Erdoğan ve Azerbaycan Devlet Başkanı İlham Aliyev’in Altılı Platform önerisini de “Bu altılı kurulabilirse, önemli bir ticaret hacminin kapısı demektir” şeklinde değerlendiren Alabarda, şunları kaydetti:
“İran ile Türkiye, Türkiye ile Azerbaycan arasında önemli bir pazarın kapısını açar ki Batı’nın bunu isteyeceğini düşünmüyorum. Çünkü Batı, Rusya ve Çin’i kuşatma siyasetinin peşinde. Rusya’ya nefes aldıracak, Erdoğan rejimine nefes aldıracak projenin önüne 50 tane engel koyacaklarına adım kadar eminim. Sürekli olarak muhtaç bir ülke isteyenler, Kafkas Altılısı’nın 3.8 trilyon dolarlık enerji ağları üzerindeki güzergâhında bir ekonomik birliktelik oluşturması, Kars’taki Iğdır’daki vatandaşımızın hayatını değiştirir.”

‘Rusya neden kuşatılmak isteniyor?’

Rusya Savunma Bakanlığı, İngiliz Kraliyet Donanmasına ait HMS Defender gemisine Karadeniz'de Rusya karasularını ihlal ettiği gerekçesiyle uyarı ateşi açtı. Alabarda’ya programda, Karadeniz’de bir gerginlik yaratılmak istenip istenmediği soruldu.
“Rusya için Batı’nın farklı düşündüğünü düşünüyorum. Batı açısından Rusya değil, Çin tehdit. Rusya’nın Batı açısından Çin gibi bir tehdit oluşturması mümkün değil. Birincisi, demografik anlamda mümkün değil. İkincisi, sahip olduğu zenginlik açısından Çin, Rusya’nın üzerinde. Askeri harcamalar konusunda da Çin, Rusya’nın çok ilerisinde. Peki, Rusya neden kuşatılmak isteniyor? Putin’in Rusyası’ndan rahatsızlar. Batı, Putin’i etkisiz hale getirip kendi güdümünde bir lider bulursa, Rusya ile birlikte Çin’i kuşatacaklardır. İlk hedef, Ukrayna-Gürcistan üzerinden Rusya’yı kuşatmak. Ancak Karadeniz’de Rusya’yı karşılayacak güçte bir Batı olduğunu düşünmüyorum. Montrö Boğazlar rejimi var, Karadeniz’e girecek İngiliz donanmasının, ABD donanmasının tonajını belirlemiş. Bu anlaşma sayesinde Rusya’yı dengeleyecek bir donanma Karadeniz’de olmayacak.”

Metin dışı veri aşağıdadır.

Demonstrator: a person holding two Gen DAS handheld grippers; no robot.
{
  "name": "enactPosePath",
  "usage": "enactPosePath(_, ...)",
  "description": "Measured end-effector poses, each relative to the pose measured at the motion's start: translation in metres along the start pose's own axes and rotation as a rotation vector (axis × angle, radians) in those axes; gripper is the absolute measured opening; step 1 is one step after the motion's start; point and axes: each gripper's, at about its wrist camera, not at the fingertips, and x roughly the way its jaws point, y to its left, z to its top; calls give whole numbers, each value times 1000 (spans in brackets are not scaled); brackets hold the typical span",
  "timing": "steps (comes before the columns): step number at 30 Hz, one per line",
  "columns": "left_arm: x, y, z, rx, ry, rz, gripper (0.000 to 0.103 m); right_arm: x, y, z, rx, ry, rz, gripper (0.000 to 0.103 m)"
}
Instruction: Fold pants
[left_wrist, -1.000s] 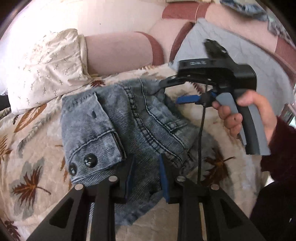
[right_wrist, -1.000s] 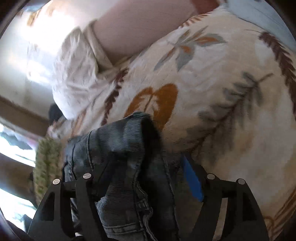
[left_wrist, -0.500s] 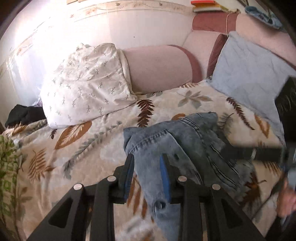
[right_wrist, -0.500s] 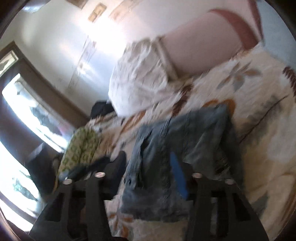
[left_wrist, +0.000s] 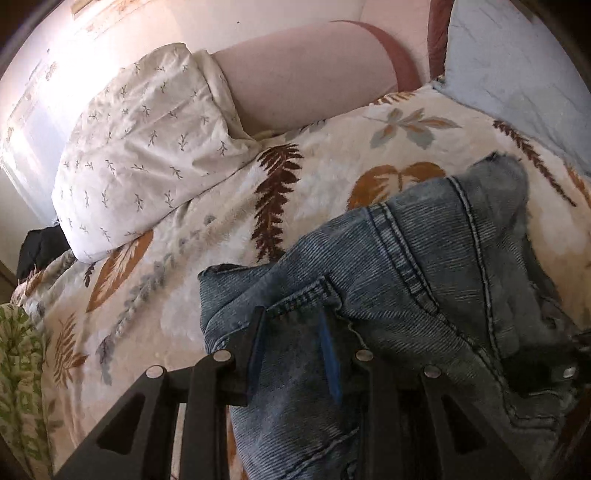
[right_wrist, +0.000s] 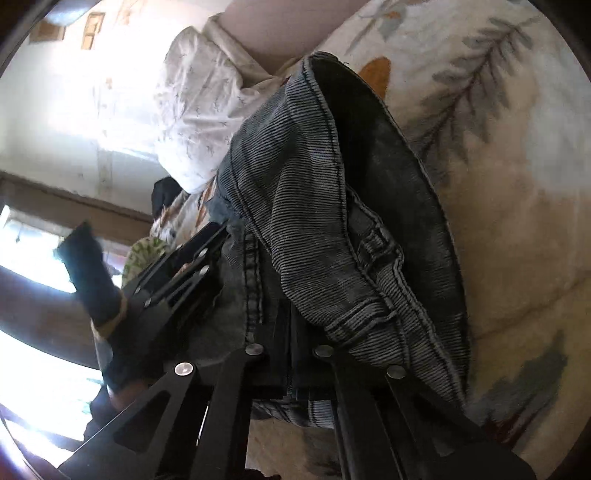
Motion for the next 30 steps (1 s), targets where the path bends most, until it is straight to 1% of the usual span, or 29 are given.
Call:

‘Afganistan ekonomik külfet olmayacaksa bu olabilir’

Türkiye, ABD ve NATO askerlerinin çekilmesinin ardından Afganistan’ın başkenti Kabil’deki Hamid Karzai Havalimanı’nın güvenliğine talip oldu. “Türkiye bunun altından kalkabilir” diyen Alabarda, gerekçelerini de şöyle açıkladı:
“Afganistan’da ABD’nin bir ajandası var. Türkiye’nin de var. Türkiye, 2001’den bu yana Afganistan’da bulunuyor ama kayda değer taarruz altında kalmadık, neden? Türkiye hiçbir şekilde muharip birlik kullanmadı. Türkiye’nin, Afganistan’ın NATO ile birlikte katledilmesinde payı yok. Türkiye kendi ajandasında havalimanının korunması ile ilgili konuda iktifa edecekse, bunun altından kendisi kalkabilir. Muradının ne olduğunu iyi anlamamız lazım. Ekonomik anlamda Türkiye’nin üzerinde külfet olmayacaksa bu olabilir. NATO ülkeleri çıkıyor, Türkiye kontrol sağlayacak denseydi külfet olurdu. Esenboğa gibi bir havalimanının korunmasının alınması, Türkiye burada görev alabilir.”